Newsletter from The Neural Medwork: Issue 13



Welcome to the 13th edition of the Neural Medwork Newsletter. After unpacking the Perceptron in our last discussion, today we're diving into another fascinating and widely used model in machine learning—Support Vector Machines (SVM). We then present a research paper detailing the approach to implementing AI solutions in healthcare. Lastly, we introduce the Advanced Reasoning with Tools technique to help you utilize large language models (LLMs) for complex healthcare use cases.


Core Concept: Support Vector Machine

What is a Support Vector Machine?

Support Vector Machine (SVM) is a robust supervised machine learning algorithm used primarily for classification and regression challenges. At its heart, an SVM model attempts to find the best dividing boundary (or hyperplane) that separates data into classes. This boundary is chosen to maximize the distance between the data points of different categories, known as the margin. The data points that influence where the hyperplane is placed are called support vectors, hence the name.

How Does SVM Work?

  1. Finding the Right Hyperplane: SVM builds a model that assigns new data points to one category or another by finding a hyperplane that best divides a dataset into classes.

  2. Maximizing the Margin: The algorithm looks for the largest possible margin between the data points of different classes. Larger margins are associated with lower generalization errors of the classifier.

  3. Handling Non-linear Data: When data isn't linearly separable, SVM uses a method called the kernel trick to transform data into a higher dimension where a hyperplane can be used to separate classes.

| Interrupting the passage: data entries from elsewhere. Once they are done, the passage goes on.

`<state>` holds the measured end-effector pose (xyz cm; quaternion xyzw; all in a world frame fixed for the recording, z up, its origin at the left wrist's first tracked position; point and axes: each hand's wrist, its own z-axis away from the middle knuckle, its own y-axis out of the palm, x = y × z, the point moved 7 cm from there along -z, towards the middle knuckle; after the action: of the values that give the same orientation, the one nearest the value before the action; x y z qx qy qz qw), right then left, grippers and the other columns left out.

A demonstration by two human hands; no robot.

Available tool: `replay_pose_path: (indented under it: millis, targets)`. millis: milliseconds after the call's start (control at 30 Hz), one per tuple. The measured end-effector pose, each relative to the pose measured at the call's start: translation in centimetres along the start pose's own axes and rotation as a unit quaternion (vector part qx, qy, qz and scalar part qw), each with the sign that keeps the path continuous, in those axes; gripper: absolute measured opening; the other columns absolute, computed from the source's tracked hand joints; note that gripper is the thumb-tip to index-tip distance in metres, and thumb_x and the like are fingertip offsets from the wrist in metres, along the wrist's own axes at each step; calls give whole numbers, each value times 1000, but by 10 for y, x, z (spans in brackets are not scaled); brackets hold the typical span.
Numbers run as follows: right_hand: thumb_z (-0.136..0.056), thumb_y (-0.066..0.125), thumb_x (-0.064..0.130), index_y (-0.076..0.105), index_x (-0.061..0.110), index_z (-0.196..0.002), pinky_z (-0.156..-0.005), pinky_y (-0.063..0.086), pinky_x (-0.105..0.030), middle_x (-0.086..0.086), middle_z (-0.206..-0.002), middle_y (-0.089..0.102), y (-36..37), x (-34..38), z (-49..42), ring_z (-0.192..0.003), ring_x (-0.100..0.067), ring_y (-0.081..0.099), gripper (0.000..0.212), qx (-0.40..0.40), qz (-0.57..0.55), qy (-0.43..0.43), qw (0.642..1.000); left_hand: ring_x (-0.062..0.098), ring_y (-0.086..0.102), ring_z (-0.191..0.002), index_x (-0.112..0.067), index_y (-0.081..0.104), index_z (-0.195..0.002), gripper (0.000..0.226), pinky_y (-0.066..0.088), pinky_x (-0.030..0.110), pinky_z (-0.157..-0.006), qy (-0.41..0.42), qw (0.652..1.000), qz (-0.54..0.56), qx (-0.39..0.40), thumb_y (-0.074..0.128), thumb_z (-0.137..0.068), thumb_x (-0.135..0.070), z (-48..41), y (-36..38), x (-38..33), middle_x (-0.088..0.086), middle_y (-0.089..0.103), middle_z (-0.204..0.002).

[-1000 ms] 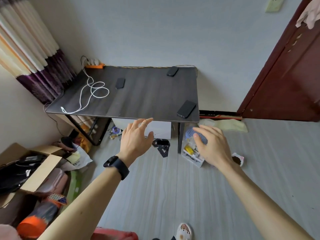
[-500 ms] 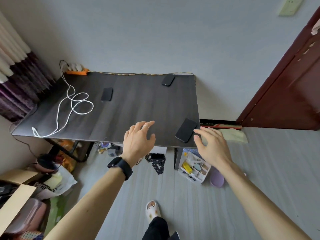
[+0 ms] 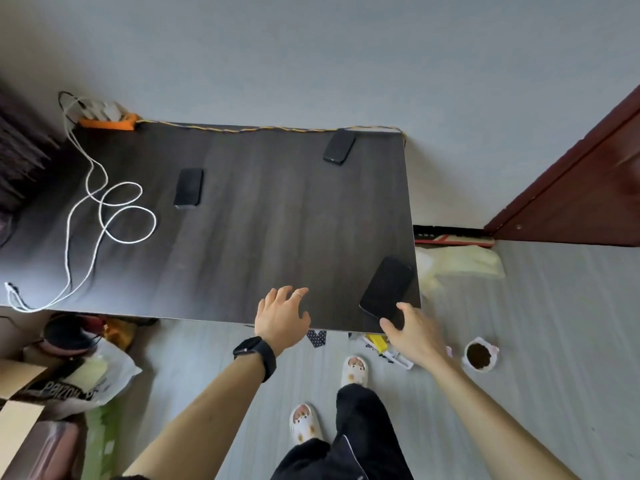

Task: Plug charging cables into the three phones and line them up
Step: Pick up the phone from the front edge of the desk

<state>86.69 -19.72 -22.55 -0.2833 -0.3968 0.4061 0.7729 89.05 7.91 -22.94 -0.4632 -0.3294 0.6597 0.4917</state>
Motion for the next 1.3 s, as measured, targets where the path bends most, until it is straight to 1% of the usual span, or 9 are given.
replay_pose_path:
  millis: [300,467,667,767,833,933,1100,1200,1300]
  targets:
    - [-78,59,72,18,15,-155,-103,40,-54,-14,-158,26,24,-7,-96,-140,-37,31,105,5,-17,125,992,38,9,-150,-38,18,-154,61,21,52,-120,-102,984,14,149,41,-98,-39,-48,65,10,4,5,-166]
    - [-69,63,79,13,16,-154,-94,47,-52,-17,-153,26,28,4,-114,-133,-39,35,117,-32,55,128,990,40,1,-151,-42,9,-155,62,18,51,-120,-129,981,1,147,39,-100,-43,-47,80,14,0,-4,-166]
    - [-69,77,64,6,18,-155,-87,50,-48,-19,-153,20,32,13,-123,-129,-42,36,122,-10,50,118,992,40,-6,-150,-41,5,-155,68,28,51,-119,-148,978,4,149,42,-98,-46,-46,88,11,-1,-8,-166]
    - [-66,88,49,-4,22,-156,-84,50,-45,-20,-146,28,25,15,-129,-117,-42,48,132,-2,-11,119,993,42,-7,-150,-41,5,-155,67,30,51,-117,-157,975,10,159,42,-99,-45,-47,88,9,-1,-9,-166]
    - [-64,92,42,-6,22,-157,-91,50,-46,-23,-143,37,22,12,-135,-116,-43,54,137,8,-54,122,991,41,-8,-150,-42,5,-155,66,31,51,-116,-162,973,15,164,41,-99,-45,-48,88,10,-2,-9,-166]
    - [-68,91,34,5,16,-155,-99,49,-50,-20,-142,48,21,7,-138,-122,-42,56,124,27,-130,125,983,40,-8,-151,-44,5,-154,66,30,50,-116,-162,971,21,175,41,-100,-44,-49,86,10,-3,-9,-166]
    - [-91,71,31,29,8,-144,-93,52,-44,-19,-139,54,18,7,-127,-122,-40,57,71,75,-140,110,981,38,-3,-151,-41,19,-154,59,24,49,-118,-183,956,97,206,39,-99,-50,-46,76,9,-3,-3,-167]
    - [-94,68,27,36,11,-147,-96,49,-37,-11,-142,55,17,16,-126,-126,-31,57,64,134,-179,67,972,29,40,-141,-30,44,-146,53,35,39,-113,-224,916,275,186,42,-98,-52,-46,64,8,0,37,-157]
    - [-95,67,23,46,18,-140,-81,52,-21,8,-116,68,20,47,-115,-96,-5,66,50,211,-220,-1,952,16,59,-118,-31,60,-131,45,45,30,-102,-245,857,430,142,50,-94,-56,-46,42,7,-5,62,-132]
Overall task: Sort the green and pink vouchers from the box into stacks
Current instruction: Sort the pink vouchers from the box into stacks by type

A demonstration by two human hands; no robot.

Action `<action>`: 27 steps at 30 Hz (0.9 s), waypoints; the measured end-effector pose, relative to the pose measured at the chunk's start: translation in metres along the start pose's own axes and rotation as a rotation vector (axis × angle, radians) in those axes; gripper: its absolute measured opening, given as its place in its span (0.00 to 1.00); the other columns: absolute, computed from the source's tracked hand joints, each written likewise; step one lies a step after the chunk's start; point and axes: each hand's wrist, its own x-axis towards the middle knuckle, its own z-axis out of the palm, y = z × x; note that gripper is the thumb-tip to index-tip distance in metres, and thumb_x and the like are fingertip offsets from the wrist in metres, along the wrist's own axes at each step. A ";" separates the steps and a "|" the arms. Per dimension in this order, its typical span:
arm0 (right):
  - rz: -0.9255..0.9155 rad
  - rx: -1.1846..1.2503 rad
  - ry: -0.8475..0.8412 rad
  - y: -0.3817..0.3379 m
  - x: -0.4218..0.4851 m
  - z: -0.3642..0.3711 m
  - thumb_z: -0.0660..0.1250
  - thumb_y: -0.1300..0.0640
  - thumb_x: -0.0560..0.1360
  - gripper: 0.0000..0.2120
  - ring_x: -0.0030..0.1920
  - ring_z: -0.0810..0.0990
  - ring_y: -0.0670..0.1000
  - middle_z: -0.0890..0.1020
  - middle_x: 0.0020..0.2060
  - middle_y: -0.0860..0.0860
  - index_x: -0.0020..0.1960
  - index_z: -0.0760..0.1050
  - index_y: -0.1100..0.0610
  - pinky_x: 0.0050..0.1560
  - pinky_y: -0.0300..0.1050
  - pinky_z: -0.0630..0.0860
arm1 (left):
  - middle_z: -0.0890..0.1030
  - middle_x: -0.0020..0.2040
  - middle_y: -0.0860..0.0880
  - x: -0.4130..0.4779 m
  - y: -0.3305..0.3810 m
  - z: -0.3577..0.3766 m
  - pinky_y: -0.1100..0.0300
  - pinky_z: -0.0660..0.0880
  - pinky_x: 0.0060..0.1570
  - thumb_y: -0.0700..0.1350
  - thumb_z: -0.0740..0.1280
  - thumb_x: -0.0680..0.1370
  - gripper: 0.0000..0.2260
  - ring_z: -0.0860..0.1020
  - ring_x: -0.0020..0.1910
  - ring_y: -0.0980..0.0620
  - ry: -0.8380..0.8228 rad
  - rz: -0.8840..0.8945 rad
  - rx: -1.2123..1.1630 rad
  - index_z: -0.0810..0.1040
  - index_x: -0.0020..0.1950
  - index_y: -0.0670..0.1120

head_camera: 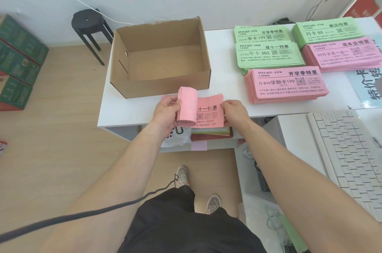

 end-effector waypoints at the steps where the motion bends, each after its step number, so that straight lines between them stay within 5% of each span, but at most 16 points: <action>1: -0.001 0.007 -0.004 0.001 0.001 0.000 0.54 0.58 0.84 0.14 0.46 0.86 0.56 0.85 0.46 0.55 0.48 0.77 0.59 0.45 0.54 0.85 | 0.73 0.69 0.35 0.000 0.000 0.000 0.43 0.83 0.33 0.40 0.63 0.84 0.06 0.82 0.55 0.38 -0.004 0.003 -0.010 0.79 0.55 0.46; 11: -0.001 -0.028 0.010 0.003 0.006 -0.001 0.53 0.50 0.85 0.20 0.49 0.86 0.60 0.85 0.49 0.57 0.56 0.79 0.61 0.50 0.60 0.84 | 0.77 0.67 0.37 0.000 0.001 0.002 0.53 0.81 0.32 0.41 0.63 0.84 0.07 0.82 0.51 0.44 -0.018 -0.025 -0.045 0.78 0.58 0.48; 22: -0.010 -0.038 0.000 0.002 0.008 -0.004 0.53 0.50 0.85 0.18 0.49 0.86 0.59 0.85 0.48 0.54 0.53 0.79 0.57 0.52 0.62 0.83 | 0.77 0.64 0.37 0.000 0.004 0.006 0.49 0.82 0.30 0.39 0.62 0.84 0.06 0.82 0.49 0.42 -0.017 -0.035 -0.065 0.78 0.57 0.47; 27: -0.010 -0.042 -0.002 0.002 0.009 -0.005 0.53 0.50 0.85 0.18 0.49 0.86 0.59 0.85 0.48 0.54 0.55 0.79 0.58 0.52 0.62 0.83 | 0.72 0.70 0.36 0.006 -0.001 0.004 0.44 0.82 0.34 0.40 0.64 0.83 0.05 0.81 0.57 0.36 -0.029 -0.021 -0.067 0.79 0.57 0.46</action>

A Clinical Example: Diagnosing Diabetes

To illustrate, let's consider a clinical example relevant to healthcare: developing a model that can predict whether a patient will have diabetes. Imagine we have a dataset containing medical records of patients, including their glucose levels, body mass index (BMI), age, and whether they have diabetes. Our goal is to develop a model that can predict whether a new patient might have diabetes based on these features.

How SVM Works in This Scenario:

  1. Data Preparation:

  • Each patient's record (glucose levels, BMI, age) is plotted in a multidimensional space (each feature represents one dimension).

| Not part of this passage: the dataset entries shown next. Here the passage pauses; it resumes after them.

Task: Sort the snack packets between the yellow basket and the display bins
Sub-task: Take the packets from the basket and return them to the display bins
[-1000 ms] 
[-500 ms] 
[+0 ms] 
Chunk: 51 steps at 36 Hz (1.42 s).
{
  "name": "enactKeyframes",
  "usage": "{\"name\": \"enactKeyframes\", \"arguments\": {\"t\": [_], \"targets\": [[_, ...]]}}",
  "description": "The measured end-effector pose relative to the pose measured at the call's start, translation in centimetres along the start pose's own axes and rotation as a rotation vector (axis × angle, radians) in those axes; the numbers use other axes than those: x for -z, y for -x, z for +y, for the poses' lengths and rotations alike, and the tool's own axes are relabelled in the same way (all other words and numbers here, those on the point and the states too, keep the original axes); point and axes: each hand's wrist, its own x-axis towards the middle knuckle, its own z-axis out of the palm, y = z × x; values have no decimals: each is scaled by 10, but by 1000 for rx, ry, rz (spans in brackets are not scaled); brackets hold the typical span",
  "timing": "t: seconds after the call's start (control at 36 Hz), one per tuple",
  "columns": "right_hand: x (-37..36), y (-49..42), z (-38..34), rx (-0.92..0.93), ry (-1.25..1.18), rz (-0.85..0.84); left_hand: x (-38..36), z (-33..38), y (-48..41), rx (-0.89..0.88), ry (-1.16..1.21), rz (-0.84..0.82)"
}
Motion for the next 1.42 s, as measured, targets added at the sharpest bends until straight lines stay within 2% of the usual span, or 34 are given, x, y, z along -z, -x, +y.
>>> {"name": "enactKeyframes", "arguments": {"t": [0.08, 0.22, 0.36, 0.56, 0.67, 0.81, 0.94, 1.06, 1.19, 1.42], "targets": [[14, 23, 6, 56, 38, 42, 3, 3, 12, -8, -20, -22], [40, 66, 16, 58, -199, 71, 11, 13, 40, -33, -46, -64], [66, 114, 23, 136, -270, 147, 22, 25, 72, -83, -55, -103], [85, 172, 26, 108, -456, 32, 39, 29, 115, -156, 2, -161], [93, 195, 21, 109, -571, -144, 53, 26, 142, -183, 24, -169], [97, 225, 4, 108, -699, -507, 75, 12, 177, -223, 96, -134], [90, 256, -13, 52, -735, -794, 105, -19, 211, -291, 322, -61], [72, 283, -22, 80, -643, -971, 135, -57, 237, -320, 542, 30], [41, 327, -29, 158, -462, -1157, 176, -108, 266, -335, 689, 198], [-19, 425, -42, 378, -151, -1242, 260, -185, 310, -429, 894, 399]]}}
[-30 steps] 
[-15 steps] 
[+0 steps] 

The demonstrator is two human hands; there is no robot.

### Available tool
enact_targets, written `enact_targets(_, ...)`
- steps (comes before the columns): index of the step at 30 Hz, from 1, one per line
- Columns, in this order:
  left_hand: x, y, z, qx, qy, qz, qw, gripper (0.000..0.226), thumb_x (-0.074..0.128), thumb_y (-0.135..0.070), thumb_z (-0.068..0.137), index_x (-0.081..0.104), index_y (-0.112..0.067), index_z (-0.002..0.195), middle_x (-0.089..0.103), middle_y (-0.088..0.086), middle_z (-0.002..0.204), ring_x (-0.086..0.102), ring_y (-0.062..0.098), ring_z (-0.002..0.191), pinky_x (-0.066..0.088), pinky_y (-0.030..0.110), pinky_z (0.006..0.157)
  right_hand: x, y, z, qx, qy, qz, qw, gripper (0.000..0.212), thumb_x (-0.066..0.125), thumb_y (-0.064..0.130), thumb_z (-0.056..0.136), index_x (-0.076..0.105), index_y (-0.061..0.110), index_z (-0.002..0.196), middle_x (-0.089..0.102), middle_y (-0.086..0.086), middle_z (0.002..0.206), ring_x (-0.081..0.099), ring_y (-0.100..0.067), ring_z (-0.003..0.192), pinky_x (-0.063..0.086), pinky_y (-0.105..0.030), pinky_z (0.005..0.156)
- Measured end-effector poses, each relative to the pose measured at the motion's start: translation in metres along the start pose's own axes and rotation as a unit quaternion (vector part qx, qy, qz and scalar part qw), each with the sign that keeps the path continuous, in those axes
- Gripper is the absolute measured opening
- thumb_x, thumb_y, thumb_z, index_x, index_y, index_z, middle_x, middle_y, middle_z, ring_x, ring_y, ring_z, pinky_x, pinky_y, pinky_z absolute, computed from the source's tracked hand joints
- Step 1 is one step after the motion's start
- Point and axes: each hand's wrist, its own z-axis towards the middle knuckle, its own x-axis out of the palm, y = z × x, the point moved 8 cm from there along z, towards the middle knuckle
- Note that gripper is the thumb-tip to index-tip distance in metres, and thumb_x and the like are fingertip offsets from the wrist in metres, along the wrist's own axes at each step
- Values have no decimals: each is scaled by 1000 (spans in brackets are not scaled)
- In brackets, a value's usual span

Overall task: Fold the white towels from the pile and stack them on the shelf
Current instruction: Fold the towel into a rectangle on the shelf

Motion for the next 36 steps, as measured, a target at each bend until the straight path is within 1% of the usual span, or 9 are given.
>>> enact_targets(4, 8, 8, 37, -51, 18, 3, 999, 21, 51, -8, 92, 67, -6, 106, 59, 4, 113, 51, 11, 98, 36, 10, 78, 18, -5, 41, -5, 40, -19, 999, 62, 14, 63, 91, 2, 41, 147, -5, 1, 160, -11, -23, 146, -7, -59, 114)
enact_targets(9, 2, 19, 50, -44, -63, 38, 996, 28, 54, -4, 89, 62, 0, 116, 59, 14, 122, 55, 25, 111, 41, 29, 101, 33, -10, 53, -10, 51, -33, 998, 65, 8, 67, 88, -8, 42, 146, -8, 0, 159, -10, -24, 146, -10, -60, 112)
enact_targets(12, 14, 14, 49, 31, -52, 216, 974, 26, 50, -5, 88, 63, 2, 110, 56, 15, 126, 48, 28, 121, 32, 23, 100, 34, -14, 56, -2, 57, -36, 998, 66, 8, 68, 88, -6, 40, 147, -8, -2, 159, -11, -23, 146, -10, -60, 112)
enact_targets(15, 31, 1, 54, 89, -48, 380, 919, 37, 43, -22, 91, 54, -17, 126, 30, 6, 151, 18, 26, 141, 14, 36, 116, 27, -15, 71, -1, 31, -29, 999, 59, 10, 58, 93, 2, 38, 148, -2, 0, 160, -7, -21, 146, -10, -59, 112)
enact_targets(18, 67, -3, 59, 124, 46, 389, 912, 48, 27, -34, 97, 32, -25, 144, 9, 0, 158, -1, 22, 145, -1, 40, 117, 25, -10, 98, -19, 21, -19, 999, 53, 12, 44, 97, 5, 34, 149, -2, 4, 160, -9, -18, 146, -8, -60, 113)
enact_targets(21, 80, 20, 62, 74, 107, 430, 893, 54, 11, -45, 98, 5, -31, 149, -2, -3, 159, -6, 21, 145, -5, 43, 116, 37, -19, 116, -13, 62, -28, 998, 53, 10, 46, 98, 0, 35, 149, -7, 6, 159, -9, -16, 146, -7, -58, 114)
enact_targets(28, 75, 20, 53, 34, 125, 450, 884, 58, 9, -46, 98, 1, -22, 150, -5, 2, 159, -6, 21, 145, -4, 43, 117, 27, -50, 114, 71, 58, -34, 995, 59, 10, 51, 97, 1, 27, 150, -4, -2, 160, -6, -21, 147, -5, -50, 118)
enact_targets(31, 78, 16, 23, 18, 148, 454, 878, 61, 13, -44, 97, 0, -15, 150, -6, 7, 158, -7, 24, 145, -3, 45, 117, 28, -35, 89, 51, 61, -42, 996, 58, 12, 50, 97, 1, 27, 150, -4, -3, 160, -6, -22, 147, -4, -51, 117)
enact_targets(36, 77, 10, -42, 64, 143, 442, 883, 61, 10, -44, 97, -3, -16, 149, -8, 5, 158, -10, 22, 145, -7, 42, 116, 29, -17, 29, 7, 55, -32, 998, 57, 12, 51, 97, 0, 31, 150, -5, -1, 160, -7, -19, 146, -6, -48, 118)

  • SVM will create a hyperplane that divides the patients into two groups: those with diabetes and those without.

  1. Maximizing the Margin:

  • SVM finds the hyperplane that has the maximum margin between the two classes, using the nearest points (support vectors).

  1. Classification of New Data:

  • When a new patient's data is introduced, SVM uses this hyperplane to determine which side of the plane the new data falls on—predicting whether the patient might have diabetes based on the proximity to the support vectors.

Support Vector Machines offer a powerful tool for medical diagnostics, enhancing our ability to interpret complex datasets and make informed clinical decisions. By utilizing such advanced technologies, we can improve accuracy in diagnostics and potentially increase the effectiveness of our treatment plans.


Relevant Research Paper:  The algorithm journey map: a tangible approach to implementing AI solutions in healthcare

The paper provides a detailed account of integrating the SepsisWatch AI tool into Duke University’s healthcare systems, which illustrates a comprehensive approach to deploying AI solutions in real clinical settings. The purpose of this study is to offer a structured roadmap—the "Algorithm Journey Map"—for the development, integration, and ongoing maintenance of AI tools in healthcare, using SepsisWatch as a case study. 

Development Phase

  • Problem Identification: Early identification of sepsis, a critical health issue, using AI to improve detection rates and patient outcomes.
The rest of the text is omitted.